The statistics in the recent annual reports from the SA Department for Child Protection, and the SA Guardian for Children and Young People, are both shocking and distressing.

So too is the picture revealed by recent news reports that have thrown a spotlight on just how vulnerable children in our state’s care, can be.

Clearly, despite the hard work of many caring, compassionate, and dedicated people who work in the system, state care can fail, and fail critically, in its ‘good parent’ duties.

These failures, when they occur, make it all the more disturbing that the number of children and young people in the state’s care just keeps going up.

At the end of October this year, there were 3,757 South Australian children under Guardianship: 351 more than mid-last year. The total number of children in care (4,456) has increased by 468 since 30 June 2019.

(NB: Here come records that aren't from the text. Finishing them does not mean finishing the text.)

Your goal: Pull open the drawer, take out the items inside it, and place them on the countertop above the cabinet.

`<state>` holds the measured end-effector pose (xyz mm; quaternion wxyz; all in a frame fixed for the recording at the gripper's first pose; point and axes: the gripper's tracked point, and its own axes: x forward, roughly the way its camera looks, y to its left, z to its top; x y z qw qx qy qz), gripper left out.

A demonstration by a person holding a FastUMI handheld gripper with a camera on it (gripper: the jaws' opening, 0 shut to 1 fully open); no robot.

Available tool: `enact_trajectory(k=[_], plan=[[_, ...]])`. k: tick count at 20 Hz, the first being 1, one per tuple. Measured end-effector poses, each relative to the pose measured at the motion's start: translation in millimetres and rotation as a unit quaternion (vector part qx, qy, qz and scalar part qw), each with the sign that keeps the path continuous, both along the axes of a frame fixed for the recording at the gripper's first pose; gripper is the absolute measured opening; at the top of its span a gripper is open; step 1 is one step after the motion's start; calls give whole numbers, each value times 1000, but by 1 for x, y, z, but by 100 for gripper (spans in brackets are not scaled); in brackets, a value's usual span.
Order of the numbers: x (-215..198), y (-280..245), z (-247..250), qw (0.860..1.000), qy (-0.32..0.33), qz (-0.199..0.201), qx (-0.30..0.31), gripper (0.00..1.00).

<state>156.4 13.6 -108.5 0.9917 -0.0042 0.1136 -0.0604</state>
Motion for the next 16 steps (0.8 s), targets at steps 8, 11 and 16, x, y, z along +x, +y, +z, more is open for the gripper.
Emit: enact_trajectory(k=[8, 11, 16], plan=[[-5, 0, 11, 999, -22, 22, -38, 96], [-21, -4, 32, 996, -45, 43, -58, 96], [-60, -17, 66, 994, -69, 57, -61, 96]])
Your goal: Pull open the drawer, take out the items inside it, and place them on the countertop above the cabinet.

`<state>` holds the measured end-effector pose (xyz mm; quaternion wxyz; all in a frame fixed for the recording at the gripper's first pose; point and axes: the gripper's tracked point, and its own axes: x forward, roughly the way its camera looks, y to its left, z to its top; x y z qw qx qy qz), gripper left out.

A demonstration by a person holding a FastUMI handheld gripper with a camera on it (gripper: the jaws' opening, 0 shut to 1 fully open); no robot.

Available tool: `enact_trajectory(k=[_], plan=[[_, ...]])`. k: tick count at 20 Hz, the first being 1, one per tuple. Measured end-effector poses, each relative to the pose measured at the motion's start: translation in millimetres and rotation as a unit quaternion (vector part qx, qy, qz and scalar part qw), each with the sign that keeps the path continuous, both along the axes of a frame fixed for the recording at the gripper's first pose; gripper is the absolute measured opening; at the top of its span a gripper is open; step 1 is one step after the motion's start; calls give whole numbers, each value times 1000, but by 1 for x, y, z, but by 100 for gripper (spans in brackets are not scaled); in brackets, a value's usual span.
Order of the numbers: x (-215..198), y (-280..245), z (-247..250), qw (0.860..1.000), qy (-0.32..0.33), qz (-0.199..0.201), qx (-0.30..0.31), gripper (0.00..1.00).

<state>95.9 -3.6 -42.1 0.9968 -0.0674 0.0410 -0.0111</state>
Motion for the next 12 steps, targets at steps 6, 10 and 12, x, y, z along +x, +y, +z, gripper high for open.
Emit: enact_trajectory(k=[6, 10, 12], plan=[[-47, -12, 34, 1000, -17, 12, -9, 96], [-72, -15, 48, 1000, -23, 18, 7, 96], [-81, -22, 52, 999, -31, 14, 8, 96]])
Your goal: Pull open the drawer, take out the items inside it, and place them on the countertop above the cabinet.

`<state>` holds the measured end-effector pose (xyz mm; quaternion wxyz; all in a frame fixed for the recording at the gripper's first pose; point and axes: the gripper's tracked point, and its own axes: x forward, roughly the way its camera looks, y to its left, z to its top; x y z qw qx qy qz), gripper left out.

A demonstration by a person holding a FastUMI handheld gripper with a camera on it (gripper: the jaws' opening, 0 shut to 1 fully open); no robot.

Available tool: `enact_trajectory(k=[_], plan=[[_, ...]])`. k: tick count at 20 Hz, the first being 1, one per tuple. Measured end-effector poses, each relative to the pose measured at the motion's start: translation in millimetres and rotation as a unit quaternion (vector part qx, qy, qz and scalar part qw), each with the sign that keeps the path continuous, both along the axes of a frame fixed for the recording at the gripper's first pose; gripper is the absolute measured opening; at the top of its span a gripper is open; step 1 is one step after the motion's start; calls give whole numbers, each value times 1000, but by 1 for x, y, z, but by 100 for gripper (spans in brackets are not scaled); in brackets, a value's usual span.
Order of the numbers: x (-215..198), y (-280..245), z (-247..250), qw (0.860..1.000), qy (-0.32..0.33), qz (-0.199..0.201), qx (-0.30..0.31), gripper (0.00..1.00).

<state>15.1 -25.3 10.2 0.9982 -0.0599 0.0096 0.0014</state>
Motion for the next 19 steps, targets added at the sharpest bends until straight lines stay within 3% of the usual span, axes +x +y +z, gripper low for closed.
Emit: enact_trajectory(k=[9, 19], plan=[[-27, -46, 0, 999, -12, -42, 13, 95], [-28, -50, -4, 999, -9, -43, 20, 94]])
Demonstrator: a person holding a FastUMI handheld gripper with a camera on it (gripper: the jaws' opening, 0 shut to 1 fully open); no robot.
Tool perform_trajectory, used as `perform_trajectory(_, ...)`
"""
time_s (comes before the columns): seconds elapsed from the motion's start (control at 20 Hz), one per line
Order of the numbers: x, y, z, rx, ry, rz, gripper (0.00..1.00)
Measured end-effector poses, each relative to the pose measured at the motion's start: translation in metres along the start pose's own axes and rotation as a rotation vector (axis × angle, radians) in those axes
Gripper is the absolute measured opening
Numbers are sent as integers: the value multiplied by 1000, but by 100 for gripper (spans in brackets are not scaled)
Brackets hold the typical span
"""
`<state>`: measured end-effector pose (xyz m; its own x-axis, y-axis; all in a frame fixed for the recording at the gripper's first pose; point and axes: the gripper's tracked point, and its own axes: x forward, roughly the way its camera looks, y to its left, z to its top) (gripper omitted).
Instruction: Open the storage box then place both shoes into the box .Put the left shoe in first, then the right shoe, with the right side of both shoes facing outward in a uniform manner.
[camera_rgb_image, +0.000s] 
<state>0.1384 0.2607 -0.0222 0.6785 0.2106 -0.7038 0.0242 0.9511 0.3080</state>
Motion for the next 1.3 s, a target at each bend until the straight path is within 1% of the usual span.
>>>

Concerningly, based on SA data on the stability and permanency of placements, children are in care in SA for longer than in any other state or territory. The worry is that the longer children are away from their family and home community, the harder it can be to return.

And while the financial costs of providing care are high, if the state then fails its ‘good parent’ responsibilities, the personal costs to those children and young people can be lifelong.

Over the past five years, the number of children and young people in out-of-home care has risen by a huge 50%, and the number of notifications made to the Department have been steadily increasing.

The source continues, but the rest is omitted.